**PROBLEM DESCRIPTION:** The lines from the start of the records through the one containing "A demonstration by" are to be restated word for word; please include both ends.

Records excerpted from a collection

########################################

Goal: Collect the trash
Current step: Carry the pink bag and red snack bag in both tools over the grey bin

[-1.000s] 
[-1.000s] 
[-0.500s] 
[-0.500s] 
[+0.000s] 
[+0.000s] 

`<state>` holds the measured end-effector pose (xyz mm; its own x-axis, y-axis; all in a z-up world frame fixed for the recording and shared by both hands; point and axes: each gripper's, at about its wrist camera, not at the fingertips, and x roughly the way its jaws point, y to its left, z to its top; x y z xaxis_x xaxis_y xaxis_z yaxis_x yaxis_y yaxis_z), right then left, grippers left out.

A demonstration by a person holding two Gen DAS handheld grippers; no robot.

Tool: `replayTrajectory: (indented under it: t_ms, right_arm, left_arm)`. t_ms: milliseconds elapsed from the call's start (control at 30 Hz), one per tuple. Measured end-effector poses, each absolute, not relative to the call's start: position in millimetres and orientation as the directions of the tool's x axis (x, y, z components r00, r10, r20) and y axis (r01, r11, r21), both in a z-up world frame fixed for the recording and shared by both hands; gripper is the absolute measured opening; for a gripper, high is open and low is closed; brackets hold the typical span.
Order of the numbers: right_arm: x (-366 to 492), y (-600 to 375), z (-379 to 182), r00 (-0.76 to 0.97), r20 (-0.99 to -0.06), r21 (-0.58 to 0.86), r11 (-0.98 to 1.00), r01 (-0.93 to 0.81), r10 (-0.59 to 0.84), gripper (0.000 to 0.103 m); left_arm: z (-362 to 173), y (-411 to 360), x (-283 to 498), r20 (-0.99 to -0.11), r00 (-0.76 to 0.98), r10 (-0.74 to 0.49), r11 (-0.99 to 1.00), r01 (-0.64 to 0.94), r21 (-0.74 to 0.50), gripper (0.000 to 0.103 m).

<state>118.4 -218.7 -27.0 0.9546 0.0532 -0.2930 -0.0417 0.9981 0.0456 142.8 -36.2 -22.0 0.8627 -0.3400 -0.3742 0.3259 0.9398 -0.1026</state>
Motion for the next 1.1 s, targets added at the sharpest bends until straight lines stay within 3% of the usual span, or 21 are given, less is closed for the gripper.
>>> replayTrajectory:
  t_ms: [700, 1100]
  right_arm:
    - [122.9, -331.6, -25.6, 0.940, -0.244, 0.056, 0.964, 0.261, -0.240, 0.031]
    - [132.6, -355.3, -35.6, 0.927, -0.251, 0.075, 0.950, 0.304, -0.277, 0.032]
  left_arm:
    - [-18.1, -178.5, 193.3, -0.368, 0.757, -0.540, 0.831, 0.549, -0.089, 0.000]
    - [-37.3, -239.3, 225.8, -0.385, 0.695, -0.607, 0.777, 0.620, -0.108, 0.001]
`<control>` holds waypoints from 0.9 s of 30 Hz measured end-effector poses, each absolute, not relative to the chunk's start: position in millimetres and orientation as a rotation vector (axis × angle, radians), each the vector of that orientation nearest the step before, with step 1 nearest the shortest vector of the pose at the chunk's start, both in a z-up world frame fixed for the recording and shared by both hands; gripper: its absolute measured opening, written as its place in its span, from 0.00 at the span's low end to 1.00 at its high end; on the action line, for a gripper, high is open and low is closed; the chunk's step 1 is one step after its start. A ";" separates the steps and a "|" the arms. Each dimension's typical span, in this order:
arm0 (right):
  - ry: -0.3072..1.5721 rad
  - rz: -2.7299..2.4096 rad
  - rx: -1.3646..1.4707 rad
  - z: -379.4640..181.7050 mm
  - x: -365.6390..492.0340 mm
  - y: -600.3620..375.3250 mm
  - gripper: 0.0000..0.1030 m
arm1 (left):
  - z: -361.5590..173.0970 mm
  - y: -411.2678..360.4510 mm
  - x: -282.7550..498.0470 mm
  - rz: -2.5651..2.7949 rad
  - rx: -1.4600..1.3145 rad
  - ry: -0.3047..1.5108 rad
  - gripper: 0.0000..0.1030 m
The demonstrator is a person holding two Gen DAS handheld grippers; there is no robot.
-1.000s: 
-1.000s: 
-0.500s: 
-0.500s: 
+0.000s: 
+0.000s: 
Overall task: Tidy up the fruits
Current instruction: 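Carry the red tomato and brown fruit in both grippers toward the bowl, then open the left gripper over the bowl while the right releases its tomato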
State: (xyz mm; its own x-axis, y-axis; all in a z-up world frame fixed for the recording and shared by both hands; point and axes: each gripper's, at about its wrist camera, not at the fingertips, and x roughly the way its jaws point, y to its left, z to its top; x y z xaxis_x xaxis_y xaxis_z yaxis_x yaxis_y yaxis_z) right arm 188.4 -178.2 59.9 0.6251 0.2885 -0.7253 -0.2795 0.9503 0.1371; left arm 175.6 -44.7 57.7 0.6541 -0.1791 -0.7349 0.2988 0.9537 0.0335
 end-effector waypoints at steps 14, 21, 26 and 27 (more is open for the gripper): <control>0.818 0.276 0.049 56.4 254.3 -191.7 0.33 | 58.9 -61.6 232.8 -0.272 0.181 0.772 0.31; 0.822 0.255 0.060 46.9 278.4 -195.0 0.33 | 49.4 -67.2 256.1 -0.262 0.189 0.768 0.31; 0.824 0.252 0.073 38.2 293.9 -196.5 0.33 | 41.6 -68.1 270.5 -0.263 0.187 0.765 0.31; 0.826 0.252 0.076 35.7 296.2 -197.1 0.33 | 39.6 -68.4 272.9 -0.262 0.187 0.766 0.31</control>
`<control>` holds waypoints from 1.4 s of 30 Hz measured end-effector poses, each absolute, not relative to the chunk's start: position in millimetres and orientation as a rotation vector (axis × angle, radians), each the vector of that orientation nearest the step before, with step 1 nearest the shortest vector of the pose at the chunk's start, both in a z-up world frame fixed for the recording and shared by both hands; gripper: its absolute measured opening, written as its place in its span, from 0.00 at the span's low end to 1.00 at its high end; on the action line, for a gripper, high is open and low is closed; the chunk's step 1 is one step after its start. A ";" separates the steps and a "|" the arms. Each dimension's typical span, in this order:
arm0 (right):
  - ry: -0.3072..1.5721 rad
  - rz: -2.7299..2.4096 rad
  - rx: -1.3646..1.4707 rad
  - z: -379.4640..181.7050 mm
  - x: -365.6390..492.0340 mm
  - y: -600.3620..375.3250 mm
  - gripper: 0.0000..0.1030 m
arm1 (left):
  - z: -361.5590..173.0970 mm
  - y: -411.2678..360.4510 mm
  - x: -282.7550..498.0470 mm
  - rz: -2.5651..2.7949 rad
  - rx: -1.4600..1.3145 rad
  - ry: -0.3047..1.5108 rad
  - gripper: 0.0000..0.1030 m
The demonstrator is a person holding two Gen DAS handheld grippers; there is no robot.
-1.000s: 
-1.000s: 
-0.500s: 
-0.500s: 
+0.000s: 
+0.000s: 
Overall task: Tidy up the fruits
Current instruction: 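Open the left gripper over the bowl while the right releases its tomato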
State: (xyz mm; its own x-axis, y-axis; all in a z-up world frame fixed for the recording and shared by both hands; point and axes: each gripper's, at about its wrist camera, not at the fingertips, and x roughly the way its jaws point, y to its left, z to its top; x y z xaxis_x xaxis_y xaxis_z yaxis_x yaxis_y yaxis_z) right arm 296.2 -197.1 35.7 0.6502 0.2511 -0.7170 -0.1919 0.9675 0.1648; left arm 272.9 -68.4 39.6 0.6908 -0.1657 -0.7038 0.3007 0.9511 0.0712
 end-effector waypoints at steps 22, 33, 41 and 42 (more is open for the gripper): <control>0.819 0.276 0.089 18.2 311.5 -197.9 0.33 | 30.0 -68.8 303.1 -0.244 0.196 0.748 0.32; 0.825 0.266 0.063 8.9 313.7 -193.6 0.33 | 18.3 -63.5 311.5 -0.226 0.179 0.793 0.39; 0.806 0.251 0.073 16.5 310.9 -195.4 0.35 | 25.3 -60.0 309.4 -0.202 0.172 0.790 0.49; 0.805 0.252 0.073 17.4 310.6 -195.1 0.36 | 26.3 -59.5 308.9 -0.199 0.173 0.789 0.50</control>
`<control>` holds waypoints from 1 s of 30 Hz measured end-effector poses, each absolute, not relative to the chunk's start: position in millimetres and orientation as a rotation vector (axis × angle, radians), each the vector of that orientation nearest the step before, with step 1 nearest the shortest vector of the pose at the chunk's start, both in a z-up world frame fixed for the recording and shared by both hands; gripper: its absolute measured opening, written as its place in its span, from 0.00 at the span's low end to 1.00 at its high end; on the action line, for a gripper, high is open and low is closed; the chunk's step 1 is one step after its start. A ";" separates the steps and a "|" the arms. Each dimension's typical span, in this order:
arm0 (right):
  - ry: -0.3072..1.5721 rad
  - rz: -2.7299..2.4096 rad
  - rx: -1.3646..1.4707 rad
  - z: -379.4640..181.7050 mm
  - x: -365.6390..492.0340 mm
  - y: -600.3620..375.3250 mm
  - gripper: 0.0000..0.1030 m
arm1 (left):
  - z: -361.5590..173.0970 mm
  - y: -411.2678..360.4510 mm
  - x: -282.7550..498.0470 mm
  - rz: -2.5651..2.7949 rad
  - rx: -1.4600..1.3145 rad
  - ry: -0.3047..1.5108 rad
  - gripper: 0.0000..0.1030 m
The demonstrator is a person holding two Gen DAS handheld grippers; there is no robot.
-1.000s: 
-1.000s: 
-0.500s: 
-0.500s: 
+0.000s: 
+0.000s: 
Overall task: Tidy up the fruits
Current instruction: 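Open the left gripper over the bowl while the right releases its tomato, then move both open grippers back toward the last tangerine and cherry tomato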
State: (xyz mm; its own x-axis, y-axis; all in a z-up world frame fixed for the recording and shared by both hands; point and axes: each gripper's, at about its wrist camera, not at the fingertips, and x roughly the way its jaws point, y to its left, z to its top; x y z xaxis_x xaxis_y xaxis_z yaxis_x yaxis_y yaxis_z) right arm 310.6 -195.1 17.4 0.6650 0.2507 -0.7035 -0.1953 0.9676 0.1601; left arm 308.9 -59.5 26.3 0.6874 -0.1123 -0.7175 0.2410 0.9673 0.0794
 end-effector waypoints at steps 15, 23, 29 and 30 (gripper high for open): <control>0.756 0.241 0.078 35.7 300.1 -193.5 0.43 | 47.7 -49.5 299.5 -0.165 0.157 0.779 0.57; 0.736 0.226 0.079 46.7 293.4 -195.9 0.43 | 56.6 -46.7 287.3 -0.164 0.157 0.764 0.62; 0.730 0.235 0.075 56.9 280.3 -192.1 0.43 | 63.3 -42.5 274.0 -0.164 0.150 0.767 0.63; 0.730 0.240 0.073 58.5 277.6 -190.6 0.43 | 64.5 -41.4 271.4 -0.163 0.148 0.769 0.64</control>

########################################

**RESULT OF THE EXERCISE:**
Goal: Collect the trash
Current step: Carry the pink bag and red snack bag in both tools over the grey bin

[-1.000s] 
[-1.000s] 
[-0.500s] 
[-0.500s] 
[+0.000s] 
[+0.000s] 

`<state>` holds the measured end-effector pose (xyz mm; its own x-axis, y-axis; all in a z-up world frame fixed for the recording and shared by both hands; point and axes: each gripper's, at about its wrist camera, not at the fingertips, and x roughly the way its jaws point, y to its left, z to its top; x y z xaxis_x xaxis_y xaxis_z yaxis_x yaxis_y yaxis_z), right then left, grippers left out.

A demonstration by a person holding two Gen DAS handheld grippers; no robot.

The response to this exercise is complete.